The race for the Senate out of Mississippi has grown in its importance since election day. With the Democrats taking control of the House, the party has continued to narrow the majority in the Senate.
After a stunning victory in Arizona by Democrat Kyrsten Sinema, Republicans hold a narrow majority of 51 to 47, with two other Senate races still unresolved – in Florida between GOP Gov. Rick Scott and Democratic Sen. Bill Nelson and the Mississippi contest.
Espy once served as agriculture secretary under Democratic President Bill Clinton and, in 1986, he became the first African-American from Mississippi elected to Congress since Reconstruction.

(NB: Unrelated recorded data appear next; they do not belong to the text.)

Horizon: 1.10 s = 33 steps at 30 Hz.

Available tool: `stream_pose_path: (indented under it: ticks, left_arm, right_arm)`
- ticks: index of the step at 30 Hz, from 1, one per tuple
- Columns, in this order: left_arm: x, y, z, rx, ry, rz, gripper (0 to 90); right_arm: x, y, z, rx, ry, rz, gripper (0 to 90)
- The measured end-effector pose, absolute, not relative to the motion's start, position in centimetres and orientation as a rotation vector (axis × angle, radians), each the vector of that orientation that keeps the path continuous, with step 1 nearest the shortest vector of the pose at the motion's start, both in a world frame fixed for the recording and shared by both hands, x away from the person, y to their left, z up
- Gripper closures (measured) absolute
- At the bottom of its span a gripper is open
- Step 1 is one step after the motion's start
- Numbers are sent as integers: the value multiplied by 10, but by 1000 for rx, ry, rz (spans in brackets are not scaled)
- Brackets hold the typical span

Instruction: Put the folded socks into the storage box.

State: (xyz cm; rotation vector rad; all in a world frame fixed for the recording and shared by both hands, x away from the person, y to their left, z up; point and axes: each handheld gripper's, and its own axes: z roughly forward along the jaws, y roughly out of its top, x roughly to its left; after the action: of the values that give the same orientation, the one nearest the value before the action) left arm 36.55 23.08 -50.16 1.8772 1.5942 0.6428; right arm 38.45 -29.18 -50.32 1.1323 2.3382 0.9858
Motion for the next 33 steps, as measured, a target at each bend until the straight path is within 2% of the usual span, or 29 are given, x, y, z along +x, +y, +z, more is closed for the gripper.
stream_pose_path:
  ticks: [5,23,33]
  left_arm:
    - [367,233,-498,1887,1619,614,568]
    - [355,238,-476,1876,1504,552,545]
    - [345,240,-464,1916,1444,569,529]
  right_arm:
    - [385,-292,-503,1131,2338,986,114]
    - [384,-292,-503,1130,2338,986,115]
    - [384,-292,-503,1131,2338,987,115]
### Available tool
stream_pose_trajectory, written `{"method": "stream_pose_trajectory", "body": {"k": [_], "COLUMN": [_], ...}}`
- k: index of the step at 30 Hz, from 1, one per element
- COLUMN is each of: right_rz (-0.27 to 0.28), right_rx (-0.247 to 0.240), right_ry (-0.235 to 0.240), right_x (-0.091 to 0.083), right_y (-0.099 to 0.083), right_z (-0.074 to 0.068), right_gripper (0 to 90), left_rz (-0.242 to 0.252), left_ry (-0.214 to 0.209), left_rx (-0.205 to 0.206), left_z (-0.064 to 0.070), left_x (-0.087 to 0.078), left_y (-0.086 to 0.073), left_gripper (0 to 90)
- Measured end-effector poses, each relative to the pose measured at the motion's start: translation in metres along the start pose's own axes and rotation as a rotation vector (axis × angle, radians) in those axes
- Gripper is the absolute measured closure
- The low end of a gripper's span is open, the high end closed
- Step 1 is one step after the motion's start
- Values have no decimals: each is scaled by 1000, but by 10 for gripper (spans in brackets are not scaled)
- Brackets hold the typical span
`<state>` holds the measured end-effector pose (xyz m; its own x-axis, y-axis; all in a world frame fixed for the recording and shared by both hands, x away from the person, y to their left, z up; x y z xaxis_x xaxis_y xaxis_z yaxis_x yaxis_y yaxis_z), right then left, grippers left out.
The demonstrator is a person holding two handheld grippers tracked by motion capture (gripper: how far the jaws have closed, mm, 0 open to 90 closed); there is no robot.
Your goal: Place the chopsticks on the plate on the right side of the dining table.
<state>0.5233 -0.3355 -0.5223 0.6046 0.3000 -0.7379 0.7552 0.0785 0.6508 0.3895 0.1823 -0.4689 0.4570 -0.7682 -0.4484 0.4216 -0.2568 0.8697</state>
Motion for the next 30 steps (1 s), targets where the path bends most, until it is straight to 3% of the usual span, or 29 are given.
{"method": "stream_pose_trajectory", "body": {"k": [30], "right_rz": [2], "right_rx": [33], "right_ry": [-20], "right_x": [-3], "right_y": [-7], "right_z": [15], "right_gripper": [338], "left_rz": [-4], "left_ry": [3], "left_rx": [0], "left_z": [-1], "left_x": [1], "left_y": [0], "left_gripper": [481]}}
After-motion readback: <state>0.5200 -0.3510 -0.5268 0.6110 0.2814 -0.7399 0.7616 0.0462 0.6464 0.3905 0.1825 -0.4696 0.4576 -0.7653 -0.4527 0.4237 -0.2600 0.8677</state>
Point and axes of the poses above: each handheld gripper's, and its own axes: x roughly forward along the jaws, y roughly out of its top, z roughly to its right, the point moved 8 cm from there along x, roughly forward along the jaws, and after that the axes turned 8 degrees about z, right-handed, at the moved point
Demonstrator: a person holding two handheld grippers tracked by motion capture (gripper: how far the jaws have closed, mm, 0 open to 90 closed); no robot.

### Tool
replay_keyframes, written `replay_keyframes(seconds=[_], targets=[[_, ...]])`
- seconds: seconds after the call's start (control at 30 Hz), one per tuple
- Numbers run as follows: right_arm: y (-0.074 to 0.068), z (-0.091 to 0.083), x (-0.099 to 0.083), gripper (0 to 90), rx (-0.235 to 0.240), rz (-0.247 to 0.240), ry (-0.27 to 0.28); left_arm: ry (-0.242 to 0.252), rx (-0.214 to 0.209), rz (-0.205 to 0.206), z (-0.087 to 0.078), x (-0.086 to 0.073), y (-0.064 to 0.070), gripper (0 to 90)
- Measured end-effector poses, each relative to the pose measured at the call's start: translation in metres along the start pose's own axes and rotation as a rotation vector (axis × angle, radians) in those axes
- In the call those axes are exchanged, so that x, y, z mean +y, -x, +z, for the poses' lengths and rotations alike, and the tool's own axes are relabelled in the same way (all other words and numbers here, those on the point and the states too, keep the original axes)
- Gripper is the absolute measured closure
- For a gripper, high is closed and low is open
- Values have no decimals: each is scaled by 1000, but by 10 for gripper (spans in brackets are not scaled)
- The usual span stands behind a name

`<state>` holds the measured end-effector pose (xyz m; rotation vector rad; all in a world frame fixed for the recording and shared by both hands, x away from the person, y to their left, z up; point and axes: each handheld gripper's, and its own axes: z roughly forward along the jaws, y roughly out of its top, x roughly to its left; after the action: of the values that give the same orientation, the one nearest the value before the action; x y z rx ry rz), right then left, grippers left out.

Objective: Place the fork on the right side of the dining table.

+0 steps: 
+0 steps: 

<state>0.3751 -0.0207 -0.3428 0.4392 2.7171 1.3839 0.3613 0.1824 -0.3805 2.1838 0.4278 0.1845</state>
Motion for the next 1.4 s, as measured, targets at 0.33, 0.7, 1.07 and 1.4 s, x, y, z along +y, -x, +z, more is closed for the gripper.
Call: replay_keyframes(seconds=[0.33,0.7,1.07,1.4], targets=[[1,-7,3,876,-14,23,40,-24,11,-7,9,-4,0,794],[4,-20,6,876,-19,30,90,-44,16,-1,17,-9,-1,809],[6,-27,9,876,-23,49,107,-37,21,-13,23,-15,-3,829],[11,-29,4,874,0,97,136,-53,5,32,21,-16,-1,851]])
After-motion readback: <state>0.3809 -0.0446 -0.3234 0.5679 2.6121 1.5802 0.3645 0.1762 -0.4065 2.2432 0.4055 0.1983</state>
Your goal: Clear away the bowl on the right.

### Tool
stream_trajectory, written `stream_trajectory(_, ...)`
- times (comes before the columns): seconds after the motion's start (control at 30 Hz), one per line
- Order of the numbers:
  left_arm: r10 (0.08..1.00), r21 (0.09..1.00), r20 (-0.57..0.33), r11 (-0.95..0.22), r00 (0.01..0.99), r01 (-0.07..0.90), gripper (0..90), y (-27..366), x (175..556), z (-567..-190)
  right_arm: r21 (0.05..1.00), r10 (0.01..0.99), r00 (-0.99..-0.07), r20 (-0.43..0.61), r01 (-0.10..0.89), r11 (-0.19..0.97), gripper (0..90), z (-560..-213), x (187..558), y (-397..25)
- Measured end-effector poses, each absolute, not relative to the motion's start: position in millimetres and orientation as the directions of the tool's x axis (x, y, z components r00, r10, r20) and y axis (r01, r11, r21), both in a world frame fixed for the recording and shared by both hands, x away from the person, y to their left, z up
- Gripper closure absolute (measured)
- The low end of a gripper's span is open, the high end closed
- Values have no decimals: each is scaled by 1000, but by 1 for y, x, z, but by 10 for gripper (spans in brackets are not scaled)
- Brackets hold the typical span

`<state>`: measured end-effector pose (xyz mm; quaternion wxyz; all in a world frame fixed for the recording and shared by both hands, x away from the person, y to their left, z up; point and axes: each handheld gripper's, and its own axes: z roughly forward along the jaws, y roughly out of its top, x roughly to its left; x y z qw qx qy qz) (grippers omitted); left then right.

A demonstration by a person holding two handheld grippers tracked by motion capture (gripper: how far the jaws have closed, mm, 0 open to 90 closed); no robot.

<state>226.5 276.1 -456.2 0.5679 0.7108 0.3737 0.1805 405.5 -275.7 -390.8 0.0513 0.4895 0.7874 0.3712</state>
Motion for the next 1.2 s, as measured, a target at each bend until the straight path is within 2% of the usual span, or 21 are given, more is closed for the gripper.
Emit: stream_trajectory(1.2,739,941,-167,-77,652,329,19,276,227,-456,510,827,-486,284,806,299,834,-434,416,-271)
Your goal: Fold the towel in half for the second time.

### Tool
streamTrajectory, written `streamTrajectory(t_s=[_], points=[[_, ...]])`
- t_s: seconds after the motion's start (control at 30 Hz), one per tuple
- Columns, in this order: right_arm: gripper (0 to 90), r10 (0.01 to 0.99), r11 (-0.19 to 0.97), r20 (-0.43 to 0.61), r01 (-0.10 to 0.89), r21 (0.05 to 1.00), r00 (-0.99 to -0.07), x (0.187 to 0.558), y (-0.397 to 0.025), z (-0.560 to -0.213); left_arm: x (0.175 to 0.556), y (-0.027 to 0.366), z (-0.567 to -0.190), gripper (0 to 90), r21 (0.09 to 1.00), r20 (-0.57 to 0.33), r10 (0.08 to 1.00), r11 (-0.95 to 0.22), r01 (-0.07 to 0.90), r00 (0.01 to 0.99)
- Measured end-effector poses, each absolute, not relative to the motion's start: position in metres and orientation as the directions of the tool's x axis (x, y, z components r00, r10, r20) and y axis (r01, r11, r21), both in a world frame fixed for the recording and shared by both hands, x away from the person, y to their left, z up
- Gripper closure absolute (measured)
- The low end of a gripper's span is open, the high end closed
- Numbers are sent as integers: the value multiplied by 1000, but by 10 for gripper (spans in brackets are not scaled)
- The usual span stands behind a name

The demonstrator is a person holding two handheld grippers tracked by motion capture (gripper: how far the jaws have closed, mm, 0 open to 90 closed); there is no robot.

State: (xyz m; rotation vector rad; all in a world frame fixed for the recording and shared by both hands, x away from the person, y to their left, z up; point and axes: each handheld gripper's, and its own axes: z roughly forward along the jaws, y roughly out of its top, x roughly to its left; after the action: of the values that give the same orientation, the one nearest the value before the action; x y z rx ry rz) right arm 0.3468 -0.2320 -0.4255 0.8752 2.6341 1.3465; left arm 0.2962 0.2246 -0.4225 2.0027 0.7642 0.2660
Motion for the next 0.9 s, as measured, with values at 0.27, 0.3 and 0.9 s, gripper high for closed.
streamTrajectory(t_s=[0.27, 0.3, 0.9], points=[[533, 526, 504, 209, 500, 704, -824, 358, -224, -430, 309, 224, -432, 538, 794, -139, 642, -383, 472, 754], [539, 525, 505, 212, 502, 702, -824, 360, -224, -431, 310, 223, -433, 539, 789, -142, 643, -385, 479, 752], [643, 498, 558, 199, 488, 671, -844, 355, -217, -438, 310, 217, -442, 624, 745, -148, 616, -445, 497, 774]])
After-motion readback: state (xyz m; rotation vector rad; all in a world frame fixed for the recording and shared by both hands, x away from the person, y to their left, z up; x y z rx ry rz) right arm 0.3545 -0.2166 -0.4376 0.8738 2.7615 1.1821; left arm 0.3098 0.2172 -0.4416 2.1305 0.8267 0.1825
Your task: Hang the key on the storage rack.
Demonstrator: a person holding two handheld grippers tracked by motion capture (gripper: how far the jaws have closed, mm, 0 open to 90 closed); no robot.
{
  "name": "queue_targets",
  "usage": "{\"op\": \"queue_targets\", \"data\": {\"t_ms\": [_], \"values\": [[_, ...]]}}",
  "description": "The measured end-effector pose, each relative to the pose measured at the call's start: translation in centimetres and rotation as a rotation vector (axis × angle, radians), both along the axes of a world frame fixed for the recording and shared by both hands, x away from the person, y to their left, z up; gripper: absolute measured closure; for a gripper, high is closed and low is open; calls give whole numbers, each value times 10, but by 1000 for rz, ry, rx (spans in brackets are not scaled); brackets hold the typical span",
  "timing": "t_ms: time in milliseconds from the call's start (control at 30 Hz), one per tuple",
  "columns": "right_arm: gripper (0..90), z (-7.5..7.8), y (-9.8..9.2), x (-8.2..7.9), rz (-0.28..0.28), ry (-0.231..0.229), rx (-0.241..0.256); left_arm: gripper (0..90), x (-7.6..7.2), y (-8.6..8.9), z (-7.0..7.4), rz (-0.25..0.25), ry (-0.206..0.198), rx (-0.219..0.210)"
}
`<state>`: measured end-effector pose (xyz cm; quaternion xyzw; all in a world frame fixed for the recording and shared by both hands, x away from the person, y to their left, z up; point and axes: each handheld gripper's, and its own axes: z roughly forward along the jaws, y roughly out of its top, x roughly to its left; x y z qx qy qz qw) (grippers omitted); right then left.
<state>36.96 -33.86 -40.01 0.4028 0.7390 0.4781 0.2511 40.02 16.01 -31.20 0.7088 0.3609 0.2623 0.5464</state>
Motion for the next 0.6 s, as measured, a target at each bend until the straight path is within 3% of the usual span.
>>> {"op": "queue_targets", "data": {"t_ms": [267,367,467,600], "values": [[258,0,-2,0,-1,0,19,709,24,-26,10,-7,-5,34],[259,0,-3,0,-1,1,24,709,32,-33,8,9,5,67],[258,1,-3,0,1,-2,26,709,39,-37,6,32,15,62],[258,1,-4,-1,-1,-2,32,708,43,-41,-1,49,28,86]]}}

Born in Yazoo City, Mississippi, Espy received a B.A. from Howard University in 1975 and then attended law school at the University of Santa Clara where he received his J.D. degree in 1978. Espy returned to Mississippi after law school and worked as an attorney for Central Mississippi Legal Services from 1978 to 1980, according to blackpast.org.
Between 1980 and 1984 Espy served as assistant secretary of the Public Lands Division for the State of Mississippi and then took the post of assistant State Attorney General for Consumer Protection, a position he held until 1985.
The following year Mike Espy won the 2nd Congressional District seat which included much of the Mississippi Delta, becoming the only black Congressman to represent a predominately rural district.
Now, Espy is trying to unseat Hyde-Smith, whose comments have those outside of Mississippi rallying for him as the runoff approaches on Nov. 27.
"North Mississippi and Memphis are connected at the hip," said Corey Strong, the Shelby County Democratic Party Chair in Memphis.
"We are looking at potentially having a day of action for members of Shelby County and a concerted effort to go down and support Mike Espy in that race," Strong said.